If a line in the data contains "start", copy it out.
——
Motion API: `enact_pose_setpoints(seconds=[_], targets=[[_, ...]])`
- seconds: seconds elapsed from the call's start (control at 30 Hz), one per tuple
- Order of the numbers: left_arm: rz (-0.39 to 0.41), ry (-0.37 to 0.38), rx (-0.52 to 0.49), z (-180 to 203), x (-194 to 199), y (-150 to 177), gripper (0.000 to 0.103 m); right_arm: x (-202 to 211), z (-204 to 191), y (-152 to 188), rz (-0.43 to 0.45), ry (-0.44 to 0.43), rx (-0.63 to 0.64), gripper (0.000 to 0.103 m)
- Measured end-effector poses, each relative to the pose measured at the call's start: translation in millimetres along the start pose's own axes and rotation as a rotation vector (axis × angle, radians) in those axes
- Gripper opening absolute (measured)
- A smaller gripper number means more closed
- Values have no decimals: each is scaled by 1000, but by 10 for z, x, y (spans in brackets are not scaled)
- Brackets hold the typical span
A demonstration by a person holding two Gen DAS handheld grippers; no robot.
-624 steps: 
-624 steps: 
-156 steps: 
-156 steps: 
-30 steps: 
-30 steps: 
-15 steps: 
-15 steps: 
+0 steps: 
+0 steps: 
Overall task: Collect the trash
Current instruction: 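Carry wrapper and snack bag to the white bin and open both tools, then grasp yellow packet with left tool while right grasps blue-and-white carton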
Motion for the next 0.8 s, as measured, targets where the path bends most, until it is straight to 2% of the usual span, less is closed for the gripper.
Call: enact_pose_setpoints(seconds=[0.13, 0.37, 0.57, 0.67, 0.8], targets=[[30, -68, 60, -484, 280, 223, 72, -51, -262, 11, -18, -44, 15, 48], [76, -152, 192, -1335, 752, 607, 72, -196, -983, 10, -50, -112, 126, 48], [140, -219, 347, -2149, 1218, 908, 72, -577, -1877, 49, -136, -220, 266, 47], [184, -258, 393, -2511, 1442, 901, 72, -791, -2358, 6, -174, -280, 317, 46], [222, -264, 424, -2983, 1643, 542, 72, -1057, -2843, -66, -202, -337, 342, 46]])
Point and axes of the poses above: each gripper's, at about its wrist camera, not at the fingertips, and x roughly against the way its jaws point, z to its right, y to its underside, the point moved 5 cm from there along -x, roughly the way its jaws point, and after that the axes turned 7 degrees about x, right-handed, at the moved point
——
=== Response ===
- seconds: seconds elapsed from the call's start (control at 30 Hz), one per tuple
- Measured end-effector poses, each relative to the pose measured at the call's start: translation in millimetres along the start pose's own axes and rotation as a rotation vector (axis × angle, radians) in those axes

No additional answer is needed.